■ **Your assignment**
In the data below, count how many lines contain "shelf" and give that number by itself.

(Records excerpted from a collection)

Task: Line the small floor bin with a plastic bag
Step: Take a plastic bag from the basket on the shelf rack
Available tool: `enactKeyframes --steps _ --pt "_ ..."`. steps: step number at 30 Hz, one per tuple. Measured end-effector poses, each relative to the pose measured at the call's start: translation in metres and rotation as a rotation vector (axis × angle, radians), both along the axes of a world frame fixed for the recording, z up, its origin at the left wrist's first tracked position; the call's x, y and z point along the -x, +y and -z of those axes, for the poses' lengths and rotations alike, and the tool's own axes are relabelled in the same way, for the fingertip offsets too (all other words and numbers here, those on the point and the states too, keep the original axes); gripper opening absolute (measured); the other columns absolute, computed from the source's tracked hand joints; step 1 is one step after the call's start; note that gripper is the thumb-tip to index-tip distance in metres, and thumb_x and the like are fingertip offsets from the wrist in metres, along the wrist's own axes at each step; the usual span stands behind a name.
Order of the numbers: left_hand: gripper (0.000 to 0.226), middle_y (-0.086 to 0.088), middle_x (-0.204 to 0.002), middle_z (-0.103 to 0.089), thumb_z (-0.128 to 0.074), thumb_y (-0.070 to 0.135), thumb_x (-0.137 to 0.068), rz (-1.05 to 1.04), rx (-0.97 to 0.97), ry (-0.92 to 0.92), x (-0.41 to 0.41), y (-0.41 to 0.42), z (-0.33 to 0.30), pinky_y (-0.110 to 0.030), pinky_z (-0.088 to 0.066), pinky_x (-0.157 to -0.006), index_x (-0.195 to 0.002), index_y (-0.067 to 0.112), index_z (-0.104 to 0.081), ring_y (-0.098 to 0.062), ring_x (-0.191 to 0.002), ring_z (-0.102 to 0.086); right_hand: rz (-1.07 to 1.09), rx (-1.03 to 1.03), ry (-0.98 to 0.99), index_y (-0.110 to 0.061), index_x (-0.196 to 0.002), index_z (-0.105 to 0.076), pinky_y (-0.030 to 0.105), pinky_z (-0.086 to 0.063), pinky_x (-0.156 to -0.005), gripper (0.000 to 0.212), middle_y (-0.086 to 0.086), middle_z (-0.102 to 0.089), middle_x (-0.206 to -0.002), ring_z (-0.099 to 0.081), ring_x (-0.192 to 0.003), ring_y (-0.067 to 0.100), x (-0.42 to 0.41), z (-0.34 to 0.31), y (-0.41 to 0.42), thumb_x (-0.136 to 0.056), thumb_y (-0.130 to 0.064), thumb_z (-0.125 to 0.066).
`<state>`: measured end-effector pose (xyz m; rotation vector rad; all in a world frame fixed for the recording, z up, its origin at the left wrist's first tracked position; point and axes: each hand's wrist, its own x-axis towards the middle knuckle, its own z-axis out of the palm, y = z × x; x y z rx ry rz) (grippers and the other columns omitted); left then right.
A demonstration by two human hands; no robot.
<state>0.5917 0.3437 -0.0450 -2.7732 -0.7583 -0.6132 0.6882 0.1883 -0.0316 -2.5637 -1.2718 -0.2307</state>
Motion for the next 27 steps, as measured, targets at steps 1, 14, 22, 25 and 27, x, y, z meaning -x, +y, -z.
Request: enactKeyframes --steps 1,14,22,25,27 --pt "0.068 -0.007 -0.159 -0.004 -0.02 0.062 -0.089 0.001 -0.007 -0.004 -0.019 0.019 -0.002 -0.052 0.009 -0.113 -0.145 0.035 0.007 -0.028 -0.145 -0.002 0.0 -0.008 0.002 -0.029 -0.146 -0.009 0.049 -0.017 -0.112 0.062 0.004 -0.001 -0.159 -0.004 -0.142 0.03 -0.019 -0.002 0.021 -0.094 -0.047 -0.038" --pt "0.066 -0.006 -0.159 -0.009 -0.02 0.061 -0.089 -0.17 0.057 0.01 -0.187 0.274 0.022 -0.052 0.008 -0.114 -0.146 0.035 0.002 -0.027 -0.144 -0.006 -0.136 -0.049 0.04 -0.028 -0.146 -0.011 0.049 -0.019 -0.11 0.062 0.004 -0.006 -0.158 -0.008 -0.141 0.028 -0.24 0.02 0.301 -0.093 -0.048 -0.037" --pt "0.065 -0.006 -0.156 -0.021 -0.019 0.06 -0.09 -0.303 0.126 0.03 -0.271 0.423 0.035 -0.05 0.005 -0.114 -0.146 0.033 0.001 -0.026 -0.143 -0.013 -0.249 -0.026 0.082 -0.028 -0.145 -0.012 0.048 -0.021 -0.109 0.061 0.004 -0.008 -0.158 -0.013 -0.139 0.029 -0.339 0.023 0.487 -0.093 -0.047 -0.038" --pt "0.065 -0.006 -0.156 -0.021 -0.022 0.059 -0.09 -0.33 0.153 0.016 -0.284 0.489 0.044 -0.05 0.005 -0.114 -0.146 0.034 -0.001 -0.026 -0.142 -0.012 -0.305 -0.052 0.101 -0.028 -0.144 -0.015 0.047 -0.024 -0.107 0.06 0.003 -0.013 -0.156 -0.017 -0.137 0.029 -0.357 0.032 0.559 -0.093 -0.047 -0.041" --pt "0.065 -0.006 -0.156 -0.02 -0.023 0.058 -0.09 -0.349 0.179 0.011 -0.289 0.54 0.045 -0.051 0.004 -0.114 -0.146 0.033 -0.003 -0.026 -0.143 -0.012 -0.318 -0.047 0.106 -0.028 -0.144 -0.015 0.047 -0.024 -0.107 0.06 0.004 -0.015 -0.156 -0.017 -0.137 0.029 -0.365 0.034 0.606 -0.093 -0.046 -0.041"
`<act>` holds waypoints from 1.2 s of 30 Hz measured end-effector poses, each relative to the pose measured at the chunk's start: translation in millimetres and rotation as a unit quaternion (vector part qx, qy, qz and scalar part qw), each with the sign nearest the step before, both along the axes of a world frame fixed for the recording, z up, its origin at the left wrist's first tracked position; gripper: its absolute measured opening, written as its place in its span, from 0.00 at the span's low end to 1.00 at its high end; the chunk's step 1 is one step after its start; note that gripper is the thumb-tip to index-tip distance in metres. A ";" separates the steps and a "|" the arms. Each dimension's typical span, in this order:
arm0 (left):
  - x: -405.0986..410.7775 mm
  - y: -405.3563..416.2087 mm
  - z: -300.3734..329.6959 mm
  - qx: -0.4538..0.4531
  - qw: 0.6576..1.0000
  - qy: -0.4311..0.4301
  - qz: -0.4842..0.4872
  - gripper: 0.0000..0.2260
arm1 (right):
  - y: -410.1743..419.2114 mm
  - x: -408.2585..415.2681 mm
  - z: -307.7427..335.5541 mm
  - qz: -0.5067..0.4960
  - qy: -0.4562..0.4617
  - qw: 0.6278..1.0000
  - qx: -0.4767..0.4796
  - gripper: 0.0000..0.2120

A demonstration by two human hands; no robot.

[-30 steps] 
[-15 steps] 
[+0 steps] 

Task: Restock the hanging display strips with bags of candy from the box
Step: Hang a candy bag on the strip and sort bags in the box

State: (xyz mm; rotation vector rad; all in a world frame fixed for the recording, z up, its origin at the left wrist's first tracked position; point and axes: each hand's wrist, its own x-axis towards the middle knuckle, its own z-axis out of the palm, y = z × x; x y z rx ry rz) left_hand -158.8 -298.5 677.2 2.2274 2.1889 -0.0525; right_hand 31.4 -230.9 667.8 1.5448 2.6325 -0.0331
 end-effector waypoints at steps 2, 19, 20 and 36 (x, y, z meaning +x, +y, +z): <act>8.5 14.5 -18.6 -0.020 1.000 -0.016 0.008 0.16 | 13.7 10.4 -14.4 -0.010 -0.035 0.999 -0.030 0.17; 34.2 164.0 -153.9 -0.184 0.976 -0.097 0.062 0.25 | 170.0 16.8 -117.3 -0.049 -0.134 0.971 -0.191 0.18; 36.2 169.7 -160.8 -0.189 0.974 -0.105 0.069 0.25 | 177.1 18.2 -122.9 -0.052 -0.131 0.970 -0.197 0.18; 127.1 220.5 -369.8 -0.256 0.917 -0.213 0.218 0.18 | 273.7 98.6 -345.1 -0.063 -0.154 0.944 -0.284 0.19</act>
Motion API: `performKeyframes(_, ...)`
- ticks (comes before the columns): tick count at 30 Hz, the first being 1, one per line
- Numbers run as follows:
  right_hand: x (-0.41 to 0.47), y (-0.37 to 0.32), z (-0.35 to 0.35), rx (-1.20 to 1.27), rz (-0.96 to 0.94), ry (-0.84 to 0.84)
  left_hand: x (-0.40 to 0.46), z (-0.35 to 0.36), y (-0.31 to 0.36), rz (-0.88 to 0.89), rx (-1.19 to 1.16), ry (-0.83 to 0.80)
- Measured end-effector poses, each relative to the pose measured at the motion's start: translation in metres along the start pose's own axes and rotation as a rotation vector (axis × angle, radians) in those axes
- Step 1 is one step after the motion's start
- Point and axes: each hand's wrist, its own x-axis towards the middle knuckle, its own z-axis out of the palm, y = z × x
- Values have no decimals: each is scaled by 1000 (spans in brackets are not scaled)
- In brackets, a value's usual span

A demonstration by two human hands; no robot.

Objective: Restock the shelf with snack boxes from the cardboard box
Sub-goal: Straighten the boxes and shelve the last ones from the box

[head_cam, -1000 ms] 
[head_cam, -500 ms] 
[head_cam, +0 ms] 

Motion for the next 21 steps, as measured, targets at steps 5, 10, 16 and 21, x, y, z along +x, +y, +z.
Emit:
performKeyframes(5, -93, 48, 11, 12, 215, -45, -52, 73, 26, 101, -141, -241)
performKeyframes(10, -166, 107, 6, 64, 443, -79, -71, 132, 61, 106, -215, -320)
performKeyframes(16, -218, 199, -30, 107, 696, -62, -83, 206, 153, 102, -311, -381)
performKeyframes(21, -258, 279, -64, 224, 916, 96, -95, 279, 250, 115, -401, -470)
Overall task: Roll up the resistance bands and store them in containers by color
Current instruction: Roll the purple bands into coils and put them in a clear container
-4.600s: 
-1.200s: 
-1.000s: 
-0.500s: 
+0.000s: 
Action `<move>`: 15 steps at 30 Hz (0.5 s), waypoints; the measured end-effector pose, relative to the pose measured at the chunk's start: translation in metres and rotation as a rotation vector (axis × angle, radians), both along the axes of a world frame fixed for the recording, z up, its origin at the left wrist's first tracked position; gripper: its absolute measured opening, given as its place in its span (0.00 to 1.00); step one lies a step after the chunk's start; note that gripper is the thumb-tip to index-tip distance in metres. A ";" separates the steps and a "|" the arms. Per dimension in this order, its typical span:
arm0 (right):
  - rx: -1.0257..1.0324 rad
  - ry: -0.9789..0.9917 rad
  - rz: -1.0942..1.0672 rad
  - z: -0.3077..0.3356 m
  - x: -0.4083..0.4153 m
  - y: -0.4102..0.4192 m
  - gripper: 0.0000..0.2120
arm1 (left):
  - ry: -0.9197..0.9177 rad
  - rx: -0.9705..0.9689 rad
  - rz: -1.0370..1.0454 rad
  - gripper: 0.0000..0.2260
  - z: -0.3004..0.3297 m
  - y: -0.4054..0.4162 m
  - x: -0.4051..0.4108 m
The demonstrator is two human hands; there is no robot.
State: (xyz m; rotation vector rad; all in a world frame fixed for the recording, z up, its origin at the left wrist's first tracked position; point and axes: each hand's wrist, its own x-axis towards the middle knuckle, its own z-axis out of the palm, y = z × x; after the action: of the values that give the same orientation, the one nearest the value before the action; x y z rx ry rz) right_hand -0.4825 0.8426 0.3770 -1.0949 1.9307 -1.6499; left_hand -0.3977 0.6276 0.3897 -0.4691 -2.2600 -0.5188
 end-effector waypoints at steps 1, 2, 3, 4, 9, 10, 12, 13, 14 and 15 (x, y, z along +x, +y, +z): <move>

■ **Result of this task**
2